=== Exercise aim ===
Can you restate the records below word for word?

--- START ---

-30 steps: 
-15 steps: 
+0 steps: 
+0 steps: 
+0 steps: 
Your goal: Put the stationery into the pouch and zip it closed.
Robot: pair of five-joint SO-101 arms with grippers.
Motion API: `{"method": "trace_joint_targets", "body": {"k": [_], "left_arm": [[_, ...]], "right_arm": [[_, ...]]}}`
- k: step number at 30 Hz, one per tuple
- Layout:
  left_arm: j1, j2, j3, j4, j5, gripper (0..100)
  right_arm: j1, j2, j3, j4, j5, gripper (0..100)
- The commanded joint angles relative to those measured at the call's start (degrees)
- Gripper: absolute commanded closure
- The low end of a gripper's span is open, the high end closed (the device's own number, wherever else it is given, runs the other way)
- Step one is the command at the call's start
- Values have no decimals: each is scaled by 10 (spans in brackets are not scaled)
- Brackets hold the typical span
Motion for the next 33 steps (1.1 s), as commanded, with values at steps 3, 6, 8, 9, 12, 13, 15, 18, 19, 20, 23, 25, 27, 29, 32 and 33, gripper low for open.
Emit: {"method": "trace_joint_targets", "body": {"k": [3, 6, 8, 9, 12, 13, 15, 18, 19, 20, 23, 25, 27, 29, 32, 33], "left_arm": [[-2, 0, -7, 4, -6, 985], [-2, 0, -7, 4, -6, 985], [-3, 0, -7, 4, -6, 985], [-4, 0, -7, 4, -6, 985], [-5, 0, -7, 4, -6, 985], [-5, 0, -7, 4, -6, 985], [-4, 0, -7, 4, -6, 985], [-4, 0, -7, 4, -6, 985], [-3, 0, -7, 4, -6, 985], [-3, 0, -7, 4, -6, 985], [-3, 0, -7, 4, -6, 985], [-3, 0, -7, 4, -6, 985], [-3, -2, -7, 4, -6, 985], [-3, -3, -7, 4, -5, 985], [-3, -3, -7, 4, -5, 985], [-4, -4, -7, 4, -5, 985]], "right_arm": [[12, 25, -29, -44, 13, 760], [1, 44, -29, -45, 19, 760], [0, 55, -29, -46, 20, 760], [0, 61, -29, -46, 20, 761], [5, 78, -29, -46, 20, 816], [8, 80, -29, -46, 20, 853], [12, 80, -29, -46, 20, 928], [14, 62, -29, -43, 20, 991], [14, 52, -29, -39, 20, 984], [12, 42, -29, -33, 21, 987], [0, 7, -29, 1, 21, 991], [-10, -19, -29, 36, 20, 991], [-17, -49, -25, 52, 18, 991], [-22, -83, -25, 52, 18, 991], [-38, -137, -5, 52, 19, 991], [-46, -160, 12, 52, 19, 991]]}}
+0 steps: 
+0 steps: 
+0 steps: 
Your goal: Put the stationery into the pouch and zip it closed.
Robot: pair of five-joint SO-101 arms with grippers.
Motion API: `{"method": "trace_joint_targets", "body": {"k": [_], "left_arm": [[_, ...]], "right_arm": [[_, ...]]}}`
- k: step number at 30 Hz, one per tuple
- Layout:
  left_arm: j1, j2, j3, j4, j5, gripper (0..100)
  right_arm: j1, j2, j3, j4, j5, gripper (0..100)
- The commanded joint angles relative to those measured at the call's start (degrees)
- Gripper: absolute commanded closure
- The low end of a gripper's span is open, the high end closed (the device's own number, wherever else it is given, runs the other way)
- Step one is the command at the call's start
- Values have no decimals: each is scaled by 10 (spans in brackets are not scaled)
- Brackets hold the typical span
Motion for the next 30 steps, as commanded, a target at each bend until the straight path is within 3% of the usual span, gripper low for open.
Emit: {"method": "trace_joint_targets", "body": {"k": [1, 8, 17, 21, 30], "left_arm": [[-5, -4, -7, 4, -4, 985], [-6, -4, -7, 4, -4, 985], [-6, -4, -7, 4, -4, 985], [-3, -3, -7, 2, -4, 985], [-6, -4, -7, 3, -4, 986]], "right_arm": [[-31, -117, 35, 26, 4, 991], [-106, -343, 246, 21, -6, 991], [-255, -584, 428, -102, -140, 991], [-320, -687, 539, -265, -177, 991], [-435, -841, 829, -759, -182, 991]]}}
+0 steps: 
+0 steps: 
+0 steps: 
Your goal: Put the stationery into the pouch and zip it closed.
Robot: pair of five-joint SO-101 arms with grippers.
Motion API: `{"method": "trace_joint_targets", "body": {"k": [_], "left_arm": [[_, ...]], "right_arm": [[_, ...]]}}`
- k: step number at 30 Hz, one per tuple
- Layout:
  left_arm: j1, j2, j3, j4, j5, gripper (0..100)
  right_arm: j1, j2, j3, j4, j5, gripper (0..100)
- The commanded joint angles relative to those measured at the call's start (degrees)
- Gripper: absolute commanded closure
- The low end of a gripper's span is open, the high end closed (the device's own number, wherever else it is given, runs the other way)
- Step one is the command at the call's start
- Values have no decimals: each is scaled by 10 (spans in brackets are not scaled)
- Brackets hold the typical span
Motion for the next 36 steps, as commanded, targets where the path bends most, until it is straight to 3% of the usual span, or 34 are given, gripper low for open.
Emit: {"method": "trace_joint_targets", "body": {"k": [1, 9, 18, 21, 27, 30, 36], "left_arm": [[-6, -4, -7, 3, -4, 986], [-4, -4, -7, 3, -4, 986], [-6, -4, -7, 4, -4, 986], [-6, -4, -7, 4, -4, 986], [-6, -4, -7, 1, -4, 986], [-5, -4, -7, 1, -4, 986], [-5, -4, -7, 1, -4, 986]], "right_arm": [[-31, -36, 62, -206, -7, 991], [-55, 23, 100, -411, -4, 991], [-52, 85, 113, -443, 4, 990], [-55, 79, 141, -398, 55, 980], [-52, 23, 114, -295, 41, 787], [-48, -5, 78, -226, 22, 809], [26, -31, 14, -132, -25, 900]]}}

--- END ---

=== Completed exercise ===
-30 steps: 
-15 steps: 
+0 steps: 
+0 steps: 
+0 steps: 
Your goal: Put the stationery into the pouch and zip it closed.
Robot: pair of five-joint SO-101 arms with grippers.
Motion API: `{"method": "trace_joint_targets", "body": {"k": [_], "left_arm": [[_, ...]], "right_arm": [[_, ...]]}}`
- k: step number at 30 Hz, one per tuple
- Layout:
  left_arm: j1, j2, j3, j4, j5, gripper (0..100)
  right_arm: j1, j2, j3, j4, j5, gripper (0..100)
- The commanded joint angles relative to those measured at the call's start (degrees)
- Gripper: absolute commanded closure
- The low end of a gripper's span is open, the high end closed (the device's own number, wherever else it is given, runs the other way)
- Step one is the command at the call's start
- Values have no decimals: each is scaled by 10 (spans in brackets are not scaled)
- Brackets hold the typical span
Motion for the next 33 steps (1.1 s), as commanded, with values at steps 3, 6, 8, 9, 12, 13, 15, 18, 19, 20, 23, 25, 27, 29, 32 and 33, gripper low for open.
Emit: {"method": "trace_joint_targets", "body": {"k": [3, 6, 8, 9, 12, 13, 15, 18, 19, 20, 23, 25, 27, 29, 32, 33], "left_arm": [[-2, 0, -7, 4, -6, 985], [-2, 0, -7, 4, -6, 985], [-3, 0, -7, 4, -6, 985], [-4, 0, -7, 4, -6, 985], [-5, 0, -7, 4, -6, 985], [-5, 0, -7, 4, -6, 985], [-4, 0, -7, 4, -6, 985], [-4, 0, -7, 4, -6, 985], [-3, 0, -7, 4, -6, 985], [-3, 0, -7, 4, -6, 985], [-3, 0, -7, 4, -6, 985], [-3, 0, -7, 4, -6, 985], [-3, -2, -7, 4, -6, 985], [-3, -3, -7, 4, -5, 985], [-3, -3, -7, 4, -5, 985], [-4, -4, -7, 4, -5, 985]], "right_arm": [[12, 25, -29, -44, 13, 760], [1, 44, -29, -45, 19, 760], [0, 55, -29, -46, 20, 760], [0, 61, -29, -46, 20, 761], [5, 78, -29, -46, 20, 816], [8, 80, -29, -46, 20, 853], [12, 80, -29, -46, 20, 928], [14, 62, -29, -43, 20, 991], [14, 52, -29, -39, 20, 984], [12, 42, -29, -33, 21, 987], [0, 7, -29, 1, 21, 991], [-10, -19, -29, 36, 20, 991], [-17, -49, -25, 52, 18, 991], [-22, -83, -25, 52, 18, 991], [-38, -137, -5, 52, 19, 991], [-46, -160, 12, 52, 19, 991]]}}
+0 steps: 
+0 steps: 
+0 steps: 
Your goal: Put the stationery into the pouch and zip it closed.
Robot: pair of five-joint SO-101 arms with grippers.
Motion API: `{"method": "trace_joint_targets", "body": {"k": [_], "left_arm": [[_, ...]], "right_arm": [[_, ...]]}}`
- k: step number at 30 Hz, one per tuple
- Layout:
  left_arm: j1, j2, j3, j4, j5, gripper (0..100)
  right_arm: j1, j2, j3, j4, j5, gripper (0..100)
- The commanded joint angles relative to those measured at the call's start (degrees)
- Gripper: absolute commanded closure
- The low end of a gripper's span is open, the high end closed (the device's own number, wherever else it is given, runs the other way)
- Step one is the command at the call's start
- Values have no decimals: each is scaled by 10 (spans in brackets are not scaled)
- Brackets hold the typical span
Motion for the next 30 steps, as commanded, a target at each bend until the straight path is within 3% of the usual span, gripper low for open.
Emit: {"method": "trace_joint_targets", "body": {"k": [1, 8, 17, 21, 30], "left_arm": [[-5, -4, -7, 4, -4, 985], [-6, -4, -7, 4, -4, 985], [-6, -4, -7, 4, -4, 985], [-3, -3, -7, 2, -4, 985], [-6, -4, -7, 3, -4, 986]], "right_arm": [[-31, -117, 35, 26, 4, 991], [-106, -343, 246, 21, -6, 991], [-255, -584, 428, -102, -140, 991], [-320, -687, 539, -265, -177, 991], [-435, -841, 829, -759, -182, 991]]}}
+0 steps: 
+0 steps: 
+0 steps: 
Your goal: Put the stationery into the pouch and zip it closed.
Robot: pair of five-joint SO-101 arms with grippers.
Motion API: `{"method": "trace_joint_targets", "body": {"k": [_], "left_arm": [[_, ...]], "right_arm": [[_, ...]]}}`
- k: step number at 30 Hz, one per tuple
- Layout:
  left_arm: j1, j2, j3, j4, j5, gripper (0..100)
  right_arm: j1, j2, j3, j4, j5, gripper (0..100)
- The commanded joint angles relative to those measured at the call's start (degrees)
- Gripper: absolute commanded closure
- The low end of a gripper's span is open, the high end closed (the device's own number, wherever else it is given, runs the other way)
- Step one is the command at the call's start
- Values have no decimals: each is scaled by 10 (spans in brackets are not scaled)
- Brackets hold the typical span
Motion for the next 36 steps, as commanded, targets where the path bends most, until it is straight to 3% of the usual span, or 34 are given, gripper low for open.
Emit: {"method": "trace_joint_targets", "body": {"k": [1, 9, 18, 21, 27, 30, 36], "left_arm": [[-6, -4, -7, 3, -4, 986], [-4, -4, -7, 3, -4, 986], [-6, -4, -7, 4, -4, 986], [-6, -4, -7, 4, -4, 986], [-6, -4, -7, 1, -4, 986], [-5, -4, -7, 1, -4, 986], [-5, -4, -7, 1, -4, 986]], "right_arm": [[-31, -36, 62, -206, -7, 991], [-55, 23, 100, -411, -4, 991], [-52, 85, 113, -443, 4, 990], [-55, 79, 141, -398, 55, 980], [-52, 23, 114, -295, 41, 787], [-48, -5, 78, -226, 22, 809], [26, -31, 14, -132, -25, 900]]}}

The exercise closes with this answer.